L’affaire a été mise en délibéré au 13 novembre 2024.
MOTIVATION
La commission de surendettement a retenu une absence de capacité de remboursement en considérant que Madame [G] [R] était en congés longue maladie alors qu’elle se trouvait seulement en congé maternité et qu’elle confirmait qu’elle reprendrait une activité à temps partiel à l’issue de celui-ci. De fait, Madame [G] [R] a repris un travail à temps plein à compter du mois de juin 2024. S’il ne s’agit que d’un contrat à durée déterminée, la débitrice a pu confirmer que son domaine d’activité lui permettait de travailler durablement.
Ainsi, elle perçoit un salaire moyen de 1.825 euros auquel s’ajoute des prestations familiales pour la somme de 1.523,63 euros composée de l’allocation de base Paje de 193,30 euros, d’une allocation logement de 495 euros, d’allocations familiales sous conditions de ressources de 413,06 euros et d’une prime d’activité de 422,27 euros.
Les ressources actuelles du foyer s’élèvent donc à 3.348,63 euros et permettent largement d’établir une capacité de remboursement au regard des charges retenues pour la somme de 2.578 euros. La situation de Madame [G] [R] ne peut donc être qualifiée d’irrémédiablement compromise. La décision de la commission semble résulter de l’erreur faite sur la nature des indemnités journalières perçues de la Caisse Primaire d’Assurance Maladie, Madame [G] [R] ne présentant aucun obstacle médical au retour à l’emploi mais étant seulement en congé maternité par nature non pérenne.

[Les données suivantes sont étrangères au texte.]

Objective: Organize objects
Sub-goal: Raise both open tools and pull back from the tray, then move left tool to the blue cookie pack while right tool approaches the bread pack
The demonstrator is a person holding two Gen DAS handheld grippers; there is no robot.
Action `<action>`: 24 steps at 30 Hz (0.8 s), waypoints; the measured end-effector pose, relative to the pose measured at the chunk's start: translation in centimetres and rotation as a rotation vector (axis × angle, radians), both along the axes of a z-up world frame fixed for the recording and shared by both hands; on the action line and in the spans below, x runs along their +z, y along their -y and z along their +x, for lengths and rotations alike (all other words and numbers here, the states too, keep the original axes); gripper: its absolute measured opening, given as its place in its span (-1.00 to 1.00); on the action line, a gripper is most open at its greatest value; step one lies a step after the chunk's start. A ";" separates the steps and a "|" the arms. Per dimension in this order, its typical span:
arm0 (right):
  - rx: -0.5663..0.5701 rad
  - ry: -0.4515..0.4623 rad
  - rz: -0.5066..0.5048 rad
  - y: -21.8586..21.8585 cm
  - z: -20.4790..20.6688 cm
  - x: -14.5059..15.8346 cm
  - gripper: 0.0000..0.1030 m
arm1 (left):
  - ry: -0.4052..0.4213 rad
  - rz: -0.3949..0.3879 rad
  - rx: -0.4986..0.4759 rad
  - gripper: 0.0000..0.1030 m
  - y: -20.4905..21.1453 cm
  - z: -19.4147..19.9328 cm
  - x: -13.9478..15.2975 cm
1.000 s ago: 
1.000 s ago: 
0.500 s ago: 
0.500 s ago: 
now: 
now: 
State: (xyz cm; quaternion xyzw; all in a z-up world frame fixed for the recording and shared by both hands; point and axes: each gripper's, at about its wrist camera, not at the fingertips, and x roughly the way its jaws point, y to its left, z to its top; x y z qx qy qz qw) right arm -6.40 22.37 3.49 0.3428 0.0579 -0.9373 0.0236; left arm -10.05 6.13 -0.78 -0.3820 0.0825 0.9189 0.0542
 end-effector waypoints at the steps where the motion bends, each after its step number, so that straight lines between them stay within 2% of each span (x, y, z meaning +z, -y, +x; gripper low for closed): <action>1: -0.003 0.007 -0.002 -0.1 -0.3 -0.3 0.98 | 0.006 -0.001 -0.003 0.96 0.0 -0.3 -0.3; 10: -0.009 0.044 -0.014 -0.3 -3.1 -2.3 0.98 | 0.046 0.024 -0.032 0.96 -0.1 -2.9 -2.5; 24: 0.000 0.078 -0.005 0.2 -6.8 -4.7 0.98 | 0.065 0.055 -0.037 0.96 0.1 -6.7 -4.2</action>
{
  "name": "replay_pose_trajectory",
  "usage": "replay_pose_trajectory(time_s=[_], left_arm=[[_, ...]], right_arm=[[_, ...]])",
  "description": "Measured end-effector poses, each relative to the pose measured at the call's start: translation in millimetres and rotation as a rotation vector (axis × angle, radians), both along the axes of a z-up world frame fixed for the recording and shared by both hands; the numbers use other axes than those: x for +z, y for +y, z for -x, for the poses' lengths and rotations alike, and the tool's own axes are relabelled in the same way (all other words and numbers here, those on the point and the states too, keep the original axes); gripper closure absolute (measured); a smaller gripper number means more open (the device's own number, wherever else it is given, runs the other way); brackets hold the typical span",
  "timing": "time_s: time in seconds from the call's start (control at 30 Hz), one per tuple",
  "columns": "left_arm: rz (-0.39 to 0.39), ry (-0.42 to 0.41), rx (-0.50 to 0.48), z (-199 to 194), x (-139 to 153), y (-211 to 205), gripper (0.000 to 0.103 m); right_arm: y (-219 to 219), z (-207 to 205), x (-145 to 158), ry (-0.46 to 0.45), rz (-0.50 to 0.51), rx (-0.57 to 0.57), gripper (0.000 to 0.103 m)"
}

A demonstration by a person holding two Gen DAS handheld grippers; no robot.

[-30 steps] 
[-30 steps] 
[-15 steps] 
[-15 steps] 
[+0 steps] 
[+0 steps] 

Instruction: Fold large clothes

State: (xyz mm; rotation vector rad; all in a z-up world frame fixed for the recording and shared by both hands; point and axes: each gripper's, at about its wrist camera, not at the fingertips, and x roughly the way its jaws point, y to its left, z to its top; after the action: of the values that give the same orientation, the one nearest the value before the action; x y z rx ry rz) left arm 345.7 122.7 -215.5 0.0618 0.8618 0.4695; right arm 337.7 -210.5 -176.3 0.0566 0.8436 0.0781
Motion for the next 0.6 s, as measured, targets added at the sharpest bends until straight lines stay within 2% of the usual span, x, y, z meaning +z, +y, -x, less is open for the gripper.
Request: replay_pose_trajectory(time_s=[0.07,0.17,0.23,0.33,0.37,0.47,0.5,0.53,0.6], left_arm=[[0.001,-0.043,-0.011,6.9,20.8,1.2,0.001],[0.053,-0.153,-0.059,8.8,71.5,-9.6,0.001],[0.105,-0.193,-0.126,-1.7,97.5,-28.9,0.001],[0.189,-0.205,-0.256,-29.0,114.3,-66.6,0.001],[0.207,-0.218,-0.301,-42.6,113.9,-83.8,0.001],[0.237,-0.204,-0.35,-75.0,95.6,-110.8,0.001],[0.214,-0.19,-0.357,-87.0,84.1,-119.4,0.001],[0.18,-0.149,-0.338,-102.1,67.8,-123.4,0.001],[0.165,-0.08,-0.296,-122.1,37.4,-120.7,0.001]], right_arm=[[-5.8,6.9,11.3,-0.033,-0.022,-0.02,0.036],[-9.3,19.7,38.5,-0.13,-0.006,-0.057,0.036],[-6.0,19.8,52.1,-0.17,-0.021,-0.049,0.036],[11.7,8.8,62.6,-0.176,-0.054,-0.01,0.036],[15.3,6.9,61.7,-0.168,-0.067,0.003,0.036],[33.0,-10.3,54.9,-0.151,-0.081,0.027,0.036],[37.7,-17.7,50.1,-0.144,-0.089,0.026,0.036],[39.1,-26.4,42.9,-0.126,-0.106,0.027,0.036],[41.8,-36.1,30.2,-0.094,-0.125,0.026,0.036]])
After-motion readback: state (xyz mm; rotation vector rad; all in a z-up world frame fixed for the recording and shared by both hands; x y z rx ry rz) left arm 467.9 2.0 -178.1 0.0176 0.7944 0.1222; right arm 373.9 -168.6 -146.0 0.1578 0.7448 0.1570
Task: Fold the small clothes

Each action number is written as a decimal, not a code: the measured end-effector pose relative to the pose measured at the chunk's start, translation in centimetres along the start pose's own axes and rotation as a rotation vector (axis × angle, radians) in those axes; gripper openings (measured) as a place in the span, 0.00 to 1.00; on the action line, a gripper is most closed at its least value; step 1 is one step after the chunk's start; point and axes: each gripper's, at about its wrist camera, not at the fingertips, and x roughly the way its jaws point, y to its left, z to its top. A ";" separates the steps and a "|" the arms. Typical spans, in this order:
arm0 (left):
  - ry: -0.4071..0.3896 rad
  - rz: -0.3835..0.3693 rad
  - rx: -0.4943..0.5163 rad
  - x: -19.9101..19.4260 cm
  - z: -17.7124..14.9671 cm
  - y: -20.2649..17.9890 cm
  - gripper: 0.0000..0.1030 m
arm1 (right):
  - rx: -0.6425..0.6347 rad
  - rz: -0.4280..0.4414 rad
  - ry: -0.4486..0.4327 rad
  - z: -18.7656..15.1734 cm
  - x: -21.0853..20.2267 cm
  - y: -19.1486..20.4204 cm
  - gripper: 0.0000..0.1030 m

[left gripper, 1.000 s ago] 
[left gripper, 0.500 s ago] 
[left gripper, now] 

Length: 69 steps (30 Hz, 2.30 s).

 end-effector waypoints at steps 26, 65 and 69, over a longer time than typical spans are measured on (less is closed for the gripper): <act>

Au surplus ces ressources pourraient être revues à la hausse si Madame [G] [R] engageait une procédure devant le juge aux affaires familiales pour obtenir une contribution du père à l’entretien et à l’éducation de ses deux aînés. L’intermédiation mise en oeuvre par la Caisse d’Allocations Familiales permettra à Madame [G] [R] de percevoir la pension alimentaire fixée même en cas de réticence du père de ses enfants.
En outre, il est difficilement compréhensible pour les créanciers que leurs créances soient effacées sans même envisager un moratoire car la débitrice renonce à exercer ses droits et alors que son compagnon qui n’a certes jamais travaillé et ne contribue pas aux charges du foyer, ne présente, à l’âge de 33 ansn aucune contre-indication à la recherche d’un emploi.
Il y a donc lieu de renvoyer le dossier de Madame [G] [R] devant la commission de surendettement pour l’élaboration d’autres mesures de traitement de sa situation de surendettement.
Dans ce cadre, il apparaît opportun que la commission puisse déterminer le sort de la somme de 3.175,51 euros perçue dans le cadre d’une succession le 18 juillet 2024, a priori non portée à sa connaissance et dont Madame [G] [R] semble s’être dépossédée très rapidement (ouverture de deux comptes et versements de la somme totale de 1.600 euros le même jour).
PAR CES MOTIFS
Le juge du surendettement, statuant par décision réputée contradictoire, par mise à disposition au greffe et en premier ressort.
Reçoit la commune de [Localité 15] en son recours.
Constate que la situation de Madame [G] [R] n’est pas irrémédiablement compromise.
Dit n’y avoir lieu à rétablissement personnel sans liquidation judiciaire.
Dit que Madame [G] [R] devra justifier auprès de la commission du sort de la somme perçue dans le cadre de la succession de Madame [J] [R].
Rappelle le caractère exécutoire de plein droit de la présente décision.
Dit n’y avoir lieu à condamnation aux dépens.